It’s wide open this year
by Gavin Rich 29/01/2007, 08:45
Those who don’t like it can stamp their feet as much as they like, they can scream their unhappiness, but here is the reality: there will be no Super 14 prediction from this columnist this year.
Some might suggest this is a cop-out because last year I got it wrong. But that is not the case. My prediction in 2006 was that the Crusaders would win it (well doesn’t that make me such an expert!) and I can recall attracting some derision from readers who felt I was way too optimistic about the Sharks.
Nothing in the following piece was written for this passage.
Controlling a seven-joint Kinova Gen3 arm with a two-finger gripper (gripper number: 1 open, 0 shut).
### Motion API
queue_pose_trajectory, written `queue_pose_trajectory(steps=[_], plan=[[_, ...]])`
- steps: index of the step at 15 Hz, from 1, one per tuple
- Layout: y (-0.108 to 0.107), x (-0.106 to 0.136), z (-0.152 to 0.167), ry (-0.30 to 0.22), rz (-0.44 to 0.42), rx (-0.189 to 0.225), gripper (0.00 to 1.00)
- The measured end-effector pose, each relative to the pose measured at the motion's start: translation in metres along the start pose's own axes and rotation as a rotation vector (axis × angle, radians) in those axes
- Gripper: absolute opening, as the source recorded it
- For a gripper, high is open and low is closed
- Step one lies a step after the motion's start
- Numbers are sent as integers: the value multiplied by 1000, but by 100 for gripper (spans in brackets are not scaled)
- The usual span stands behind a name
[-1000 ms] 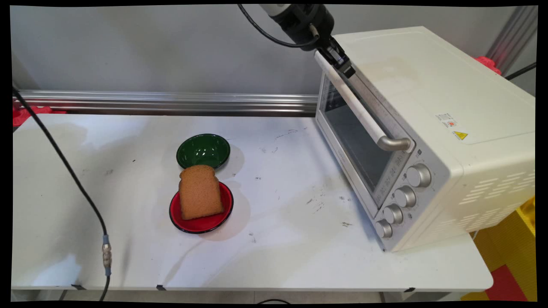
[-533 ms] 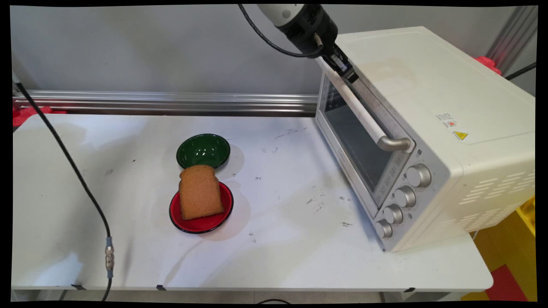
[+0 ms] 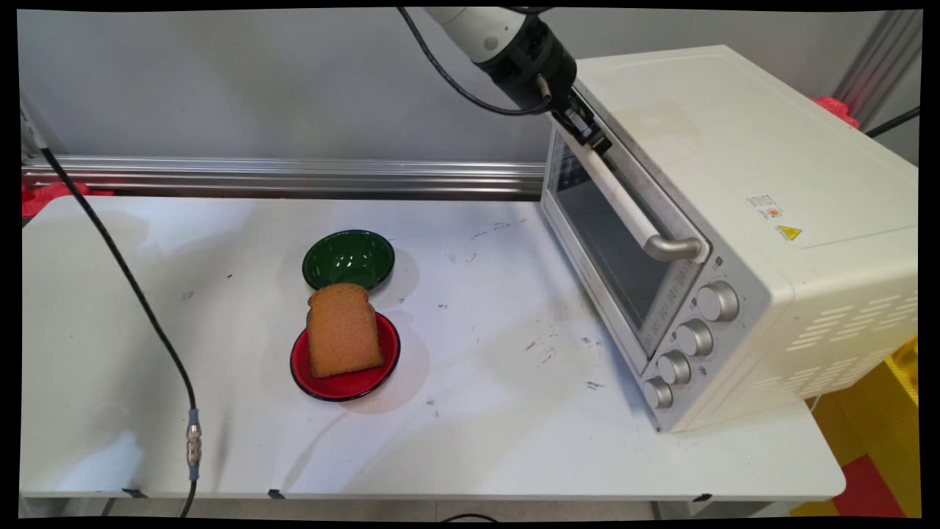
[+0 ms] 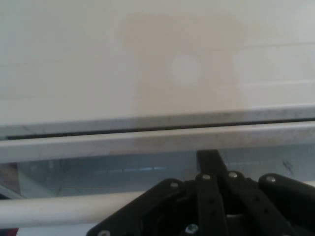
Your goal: Open the oven
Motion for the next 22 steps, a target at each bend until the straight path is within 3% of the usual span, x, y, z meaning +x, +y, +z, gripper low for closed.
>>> queue_pose_trajectory(steps=[8,16,22], plan=[[1,-25,-1,-33,16,-5,0],[-2,-66,-15,-91,41,-10,0],[-11,-95,-19,-106,52,-1,0]])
Remember that at the start of last year many South Africans expected Dick Muir’s team to foot the table. My feeling to the contrary was directed chiefly by a couple of pre-season visits to the Sharks training sessions, where I was quite impressed by the depth they had available.
Well, I haven’t been to the Shark Tank recently, but I have been to Stormers training sessions, and saw them play a few pre-season games. As with the trip to Durban last year what grabbed the attention was the greater depth that appears to be available to the franchise.
But before you start thinking that I have pulled on one of those new blue Stormers jerseys, allow me to point out that I have a strong suspicion that I would think the same after a visit to every local franchise with the possible exception of the Lions.
Until the injury bogey struck them in Durban last Wednesday, the Cheetahs squad looked a lot stronger on paper than it did 12 months ago. Pierre Spies has emerged as a world-class talent and Wynand Olivier has matured beyond belief since the Bulls last played a Super 14 match, and the youngsters who were playing their first big rugby this time last year for the Sharks are now one year more experienced.
And even those who want to write off the Lions should be reminded that some interesting things started to happen at the Johannesburg union after Eugene Eloff took over, and in the last two months of the Currie Cup season they tasted only victory. My money says they will miss Wikus van Heerden and have to rely too heavily on André Pretorius, but you never know.
Faced with all of this knowledge, and having gone through the exercise of assessing the back-up for each position in every South African franchise, and discovering that in most instances the local teams can afford the odd injury, it was Cheetahs coach Rassie Erasmus who eventually convinced me of the folly of making any sort of prediction.
Erasmus, looking back at last year in an interview with The Sunday Times, reminded us that “for ten games last year we won five of them…We could have lost all ten of them or won them all.”
Erasmus is spot on. Just out of the top of my head, I can recall his team losing in the last minute to the Bulls, but then being quite fortunate to scrape home in a nail-biter against the Sharks in Durban. There were other games involving the Cheetahs that went down to the wire, such as their victory in Cape Town against the Stormers, and there is a recollection of one of the overseas teams beating them on the hooter in Bloemfontein after coming back from the dead.
But the Cheetahs were not the only side that had this sort of experience. Apart from the match against the Cheetahs that has already been mentioned, the Stormers lost a good couple of matches in the very last minutes of the game.
My prediction last year was that they would finish mid-table. They finished just off it, but would have been better than mid-table had they not squandered an 11-point lead with four minutes to go against the Hurricanes and had they managed to do more than just draw with the Brumbies etc etc.
And the Bulls would have booked themselves a home semifinal last year were it not for their off-day against the Highlanders at Loftus, another one against the Reds, and who would have predicted the TMO fluff that denied them victory against the Hurricanes?
Yet, were it not for the way the Stormers fell apart in their last match of the season, just two weeks after a deserved win over the Crusaders, it would have been the Sharks, and not the Bulls, who would have been in the semifinals.
All of this is to illustrate a point, and that is that Erasmus is right – last year was far more competitive, and with the exception of the Cats, few of the South African teams were consistently outplayed in the competition.
That is why, in my view, four of the five local teams do have a chance of making the semifinals this year – it all just hinges on luck and, to a large extent on the draw. The Bulls, the Stormers and the Cheetahs do have incredibly tough draws, and as the team with the greatest depth, the Bulls should be the favoured one of that triumvirate, but the Sharks have an excellent draw, and on this basis could be South Africa’s best bet overall.
There again, the Sharks last year had the sort of draw that the Bulls have this year, and they damn nearly made the top four. So with the New Zealand teams all an unknown quantity because of the absence of the All Blacks, plus question marks over whether they even care about Super 14 success in this year so dominated for them by the World Cup, you’ll have to forgive me this year for shying away from a prediction.
It’s wide open, and we could be in for our most interesting Super competition since 1999.